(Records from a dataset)
▼
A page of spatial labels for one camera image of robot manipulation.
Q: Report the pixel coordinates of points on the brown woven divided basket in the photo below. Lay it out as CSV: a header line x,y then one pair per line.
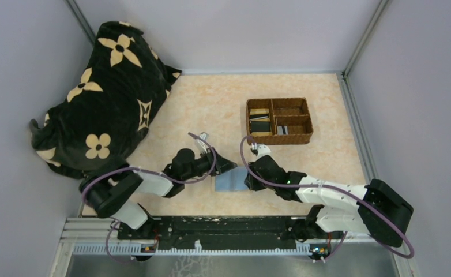
x,y
292,112

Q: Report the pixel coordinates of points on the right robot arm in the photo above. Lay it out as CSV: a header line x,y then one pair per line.
x,y
374,209

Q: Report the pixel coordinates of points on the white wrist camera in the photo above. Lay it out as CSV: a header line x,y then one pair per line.
x,y
202,144
260,150

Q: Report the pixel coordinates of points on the cards in basket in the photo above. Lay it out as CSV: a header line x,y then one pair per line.
x,y
260,122

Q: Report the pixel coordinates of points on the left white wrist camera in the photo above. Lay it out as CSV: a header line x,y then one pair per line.
x,y
202,144

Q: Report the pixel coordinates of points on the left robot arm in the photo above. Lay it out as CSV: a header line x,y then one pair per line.
x,y
108,190

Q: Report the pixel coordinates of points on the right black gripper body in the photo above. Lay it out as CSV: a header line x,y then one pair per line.
x,y
256,172

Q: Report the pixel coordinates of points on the black floral blanket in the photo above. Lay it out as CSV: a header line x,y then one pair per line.
x,y
109,112

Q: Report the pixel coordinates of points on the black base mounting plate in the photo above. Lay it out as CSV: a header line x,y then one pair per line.
x,y
228,232

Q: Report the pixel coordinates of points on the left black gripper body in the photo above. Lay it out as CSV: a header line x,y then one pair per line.
x,y
214,164

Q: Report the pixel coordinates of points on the aluminium frame rail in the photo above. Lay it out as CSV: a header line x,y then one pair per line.
x,y
363,147

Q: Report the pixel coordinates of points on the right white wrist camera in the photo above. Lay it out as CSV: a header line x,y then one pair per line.
x,y
260,150

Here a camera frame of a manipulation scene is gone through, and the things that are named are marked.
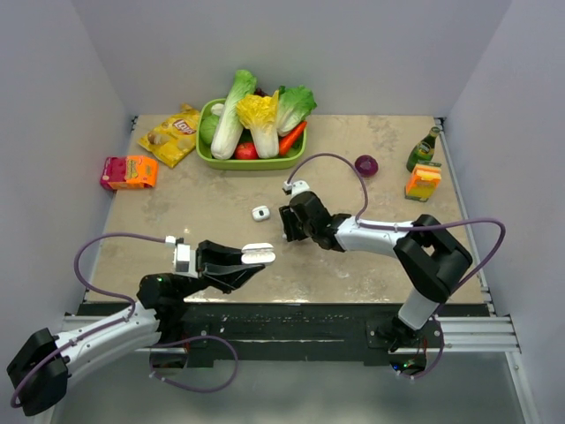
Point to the green plastic basket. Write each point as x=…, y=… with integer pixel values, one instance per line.
x=279, y=163

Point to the tall napa cabbage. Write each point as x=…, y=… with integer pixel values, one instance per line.
x=229, y=129

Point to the round green cabbage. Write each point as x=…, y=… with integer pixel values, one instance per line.
x=207, y=128

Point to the aluminium frame rail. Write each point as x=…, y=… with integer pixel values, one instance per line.
x=455, y=334

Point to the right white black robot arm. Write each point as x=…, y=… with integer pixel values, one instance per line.
x=433, y=259

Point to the orange carrot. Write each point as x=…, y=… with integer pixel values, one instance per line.
x=287, y=141

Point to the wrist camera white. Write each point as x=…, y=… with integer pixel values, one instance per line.
x=184, y=257
x=295, y=188

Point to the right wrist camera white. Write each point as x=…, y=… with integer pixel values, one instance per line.
x=295, y=188

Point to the pink orange snack box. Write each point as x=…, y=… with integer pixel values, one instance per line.
x=129, y=172

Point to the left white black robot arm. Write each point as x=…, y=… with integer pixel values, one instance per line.
x=48, y=364

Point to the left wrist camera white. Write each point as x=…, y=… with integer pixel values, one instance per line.
x=184, y=257

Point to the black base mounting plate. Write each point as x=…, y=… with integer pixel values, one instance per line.
x=370, y=336

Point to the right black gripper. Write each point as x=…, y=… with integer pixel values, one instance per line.
x=289, y=218

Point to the red tomato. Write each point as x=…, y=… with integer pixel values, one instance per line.
x=246, y=151

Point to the green Perrier bottle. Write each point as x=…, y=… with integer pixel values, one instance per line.
x=424, y=150

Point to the green leaf lettuce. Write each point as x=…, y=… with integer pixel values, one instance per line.
x=295, y=104

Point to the yellow napa cabbage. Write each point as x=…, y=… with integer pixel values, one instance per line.
x=258, y=115

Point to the white gold-rimmed charging case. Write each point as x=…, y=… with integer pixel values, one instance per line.
x=261, y=213

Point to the purple red onion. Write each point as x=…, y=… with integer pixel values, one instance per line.
x=366, y=166

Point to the orange sponge pack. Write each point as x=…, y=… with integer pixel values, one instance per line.
x=423, y=182

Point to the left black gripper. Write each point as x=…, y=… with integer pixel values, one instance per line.
x=212, y=269

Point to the yellow Lays chips bag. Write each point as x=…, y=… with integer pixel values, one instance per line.
x=174, y=138
▲
Description of the task:
Check each line of the entries for "manipulation" and copy those that have it.

Exercise output:
A page of spatial labels for one camera image of robot manipulation.
Here a camera frame of a manipulation scene is gone through, and the things that are named are marked.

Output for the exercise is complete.